Corporate and U.S. government power is arrayed against unarmed protesters of the Dakota Access Pipeline in “AWAKE, a Dream from Standing Rock.” The film will be shown November 11 at 1:30 pm as part of the Second Saturday Documentary Series at Niles Discovery Church, 36600 Niles Blvd., Fremont, at the corner of Nursery Ave. The screening is free and open to the public.

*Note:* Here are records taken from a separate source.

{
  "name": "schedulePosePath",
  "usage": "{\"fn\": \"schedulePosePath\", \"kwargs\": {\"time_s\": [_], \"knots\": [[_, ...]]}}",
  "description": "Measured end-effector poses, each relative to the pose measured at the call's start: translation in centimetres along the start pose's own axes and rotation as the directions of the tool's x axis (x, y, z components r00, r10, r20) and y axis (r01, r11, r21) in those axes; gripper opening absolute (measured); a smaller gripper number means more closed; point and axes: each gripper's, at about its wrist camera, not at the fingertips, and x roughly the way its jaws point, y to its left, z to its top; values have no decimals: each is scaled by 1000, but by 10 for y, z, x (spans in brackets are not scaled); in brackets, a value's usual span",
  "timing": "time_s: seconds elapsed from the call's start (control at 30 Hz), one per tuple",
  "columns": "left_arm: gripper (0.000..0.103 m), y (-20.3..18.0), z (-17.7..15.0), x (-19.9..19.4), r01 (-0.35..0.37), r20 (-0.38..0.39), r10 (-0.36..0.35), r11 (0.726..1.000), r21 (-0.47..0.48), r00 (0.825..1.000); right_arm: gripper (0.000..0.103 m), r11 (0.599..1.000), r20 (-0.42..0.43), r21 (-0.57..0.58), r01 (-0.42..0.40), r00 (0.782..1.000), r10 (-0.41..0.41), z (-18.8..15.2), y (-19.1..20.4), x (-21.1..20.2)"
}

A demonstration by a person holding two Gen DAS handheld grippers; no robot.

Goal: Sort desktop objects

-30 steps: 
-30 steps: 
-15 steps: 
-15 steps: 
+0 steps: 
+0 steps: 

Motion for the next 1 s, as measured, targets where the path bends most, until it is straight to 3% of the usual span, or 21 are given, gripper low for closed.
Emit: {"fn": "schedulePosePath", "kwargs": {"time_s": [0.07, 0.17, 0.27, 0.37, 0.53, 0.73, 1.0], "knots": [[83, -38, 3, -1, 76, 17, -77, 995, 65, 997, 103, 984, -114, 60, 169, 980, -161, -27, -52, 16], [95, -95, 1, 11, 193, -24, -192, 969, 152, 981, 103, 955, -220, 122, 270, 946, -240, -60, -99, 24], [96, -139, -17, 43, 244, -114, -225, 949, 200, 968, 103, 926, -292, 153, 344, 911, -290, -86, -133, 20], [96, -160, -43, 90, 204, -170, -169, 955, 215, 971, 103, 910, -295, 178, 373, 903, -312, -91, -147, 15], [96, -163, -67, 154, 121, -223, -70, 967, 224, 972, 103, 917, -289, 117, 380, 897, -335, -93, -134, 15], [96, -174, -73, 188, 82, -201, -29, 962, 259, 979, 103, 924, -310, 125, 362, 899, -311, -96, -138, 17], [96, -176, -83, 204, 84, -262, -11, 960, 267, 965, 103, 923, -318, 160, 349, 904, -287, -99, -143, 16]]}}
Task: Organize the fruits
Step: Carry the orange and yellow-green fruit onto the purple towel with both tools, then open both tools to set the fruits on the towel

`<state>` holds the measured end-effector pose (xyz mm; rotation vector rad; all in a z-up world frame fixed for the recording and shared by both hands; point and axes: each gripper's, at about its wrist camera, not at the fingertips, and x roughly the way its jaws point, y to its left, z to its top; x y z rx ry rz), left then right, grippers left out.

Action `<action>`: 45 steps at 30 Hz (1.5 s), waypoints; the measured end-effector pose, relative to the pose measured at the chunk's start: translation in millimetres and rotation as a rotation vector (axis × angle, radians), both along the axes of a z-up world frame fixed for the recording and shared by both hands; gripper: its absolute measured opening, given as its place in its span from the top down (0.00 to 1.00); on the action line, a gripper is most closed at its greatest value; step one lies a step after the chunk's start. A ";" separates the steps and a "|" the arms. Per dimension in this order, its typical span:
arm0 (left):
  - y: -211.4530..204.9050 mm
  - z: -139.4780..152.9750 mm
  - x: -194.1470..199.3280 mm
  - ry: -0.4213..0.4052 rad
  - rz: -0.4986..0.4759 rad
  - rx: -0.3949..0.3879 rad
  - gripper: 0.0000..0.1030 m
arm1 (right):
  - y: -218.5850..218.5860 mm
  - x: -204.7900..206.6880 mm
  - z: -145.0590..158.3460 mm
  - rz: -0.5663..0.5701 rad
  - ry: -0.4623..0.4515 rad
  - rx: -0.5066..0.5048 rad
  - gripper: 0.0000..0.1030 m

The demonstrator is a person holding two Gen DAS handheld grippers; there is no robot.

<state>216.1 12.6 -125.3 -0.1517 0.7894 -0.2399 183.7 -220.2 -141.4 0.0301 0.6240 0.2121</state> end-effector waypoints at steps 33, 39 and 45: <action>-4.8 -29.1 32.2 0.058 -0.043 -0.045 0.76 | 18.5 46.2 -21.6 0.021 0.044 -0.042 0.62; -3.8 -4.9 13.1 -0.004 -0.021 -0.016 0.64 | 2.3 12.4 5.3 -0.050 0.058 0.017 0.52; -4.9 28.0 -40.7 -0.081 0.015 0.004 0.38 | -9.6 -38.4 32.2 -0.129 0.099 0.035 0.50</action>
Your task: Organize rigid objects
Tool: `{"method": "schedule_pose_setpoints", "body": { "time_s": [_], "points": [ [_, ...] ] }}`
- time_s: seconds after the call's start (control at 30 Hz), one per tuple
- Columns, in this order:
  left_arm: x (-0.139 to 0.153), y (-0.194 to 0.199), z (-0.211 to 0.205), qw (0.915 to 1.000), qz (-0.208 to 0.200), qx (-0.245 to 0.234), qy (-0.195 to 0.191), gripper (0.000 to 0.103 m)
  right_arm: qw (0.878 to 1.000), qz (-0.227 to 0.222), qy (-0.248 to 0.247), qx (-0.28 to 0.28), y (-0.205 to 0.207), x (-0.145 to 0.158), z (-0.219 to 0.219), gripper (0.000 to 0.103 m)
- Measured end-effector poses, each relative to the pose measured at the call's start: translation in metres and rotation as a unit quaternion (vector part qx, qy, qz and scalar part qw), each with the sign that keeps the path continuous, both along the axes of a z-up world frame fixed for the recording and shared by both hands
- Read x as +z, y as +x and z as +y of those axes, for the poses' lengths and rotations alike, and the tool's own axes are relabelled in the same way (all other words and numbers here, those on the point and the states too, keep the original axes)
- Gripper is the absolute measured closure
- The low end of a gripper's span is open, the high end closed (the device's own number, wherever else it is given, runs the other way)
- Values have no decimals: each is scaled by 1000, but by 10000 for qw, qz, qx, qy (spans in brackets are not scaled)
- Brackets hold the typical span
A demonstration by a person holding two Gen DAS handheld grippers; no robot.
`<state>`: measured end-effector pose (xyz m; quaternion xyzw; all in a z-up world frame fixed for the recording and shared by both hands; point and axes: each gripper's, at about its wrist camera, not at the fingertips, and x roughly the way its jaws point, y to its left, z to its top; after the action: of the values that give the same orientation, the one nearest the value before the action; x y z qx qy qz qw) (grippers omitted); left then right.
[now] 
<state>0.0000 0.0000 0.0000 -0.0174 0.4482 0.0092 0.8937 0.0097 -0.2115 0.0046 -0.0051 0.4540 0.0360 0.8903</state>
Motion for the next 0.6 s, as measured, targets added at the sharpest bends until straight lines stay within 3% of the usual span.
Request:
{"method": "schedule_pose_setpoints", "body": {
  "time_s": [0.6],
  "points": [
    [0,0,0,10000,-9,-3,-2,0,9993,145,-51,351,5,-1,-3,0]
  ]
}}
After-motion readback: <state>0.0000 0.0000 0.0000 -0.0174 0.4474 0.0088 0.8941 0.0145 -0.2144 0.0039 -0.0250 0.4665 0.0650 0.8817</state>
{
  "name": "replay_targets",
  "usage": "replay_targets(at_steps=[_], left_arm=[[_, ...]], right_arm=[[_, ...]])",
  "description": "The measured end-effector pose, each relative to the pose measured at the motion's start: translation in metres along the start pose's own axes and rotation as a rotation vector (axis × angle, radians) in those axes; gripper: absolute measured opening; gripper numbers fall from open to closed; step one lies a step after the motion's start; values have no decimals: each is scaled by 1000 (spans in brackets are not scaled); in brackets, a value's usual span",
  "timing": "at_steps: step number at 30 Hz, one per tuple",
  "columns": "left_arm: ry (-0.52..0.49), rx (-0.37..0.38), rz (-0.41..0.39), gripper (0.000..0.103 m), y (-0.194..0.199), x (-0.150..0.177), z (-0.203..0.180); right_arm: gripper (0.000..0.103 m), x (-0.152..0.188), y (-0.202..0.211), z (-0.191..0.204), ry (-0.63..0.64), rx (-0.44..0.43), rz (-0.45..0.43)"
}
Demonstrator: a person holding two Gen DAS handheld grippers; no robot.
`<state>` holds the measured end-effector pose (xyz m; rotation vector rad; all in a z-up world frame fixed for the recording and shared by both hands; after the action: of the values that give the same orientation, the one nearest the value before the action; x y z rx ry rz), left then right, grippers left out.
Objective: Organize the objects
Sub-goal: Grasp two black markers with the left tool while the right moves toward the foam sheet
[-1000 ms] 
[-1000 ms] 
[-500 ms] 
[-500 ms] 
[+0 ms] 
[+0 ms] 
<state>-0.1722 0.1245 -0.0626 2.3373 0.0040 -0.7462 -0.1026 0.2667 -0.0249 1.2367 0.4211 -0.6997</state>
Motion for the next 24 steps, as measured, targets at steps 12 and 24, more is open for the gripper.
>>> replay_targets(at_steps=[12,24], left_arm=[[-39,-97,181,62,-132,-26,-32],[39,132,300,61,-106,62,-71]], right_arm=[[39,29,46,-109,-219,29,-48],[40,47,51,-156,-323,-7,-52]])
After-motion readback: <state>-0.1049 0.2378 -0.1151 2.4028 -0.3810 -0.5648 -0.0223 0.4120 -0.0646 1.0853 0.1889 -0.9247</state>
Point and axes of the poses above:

Led by youth and young adults of the Standing Rock Tribe (part of the Lakota Sioux people), Native Americans and environmentalists from across the country and around the globe gathered, starting during the summer of 2016, to protest the building of an oil pipeline under Lake Oahe and the Missouri and Mississippi Rivers. The rivers provide drinking water to millions of Americans, and the Missouri is the sole drinking water source for the Standing Rock Reservation. The Dakota Access Pipeline was conceived to carry half a million barrels of oil a day from western North Dakota to Southern Illinois.
Peaceful protesters, concerned about oil leaks into water sources and the desecration of native sacred sites, occupied a sprawling camp near the Cannonball River. Protest victories, including a stay of construction in the last days of the Obama administration, were up-ended in the first week of the Trump administration when construction was ordered to proceed. Finally freezing weather, the National Guard, and law enforcement cleared the camp last February. Construction resumed while legal challenges continue.
There will be a moderated discussion after the screening.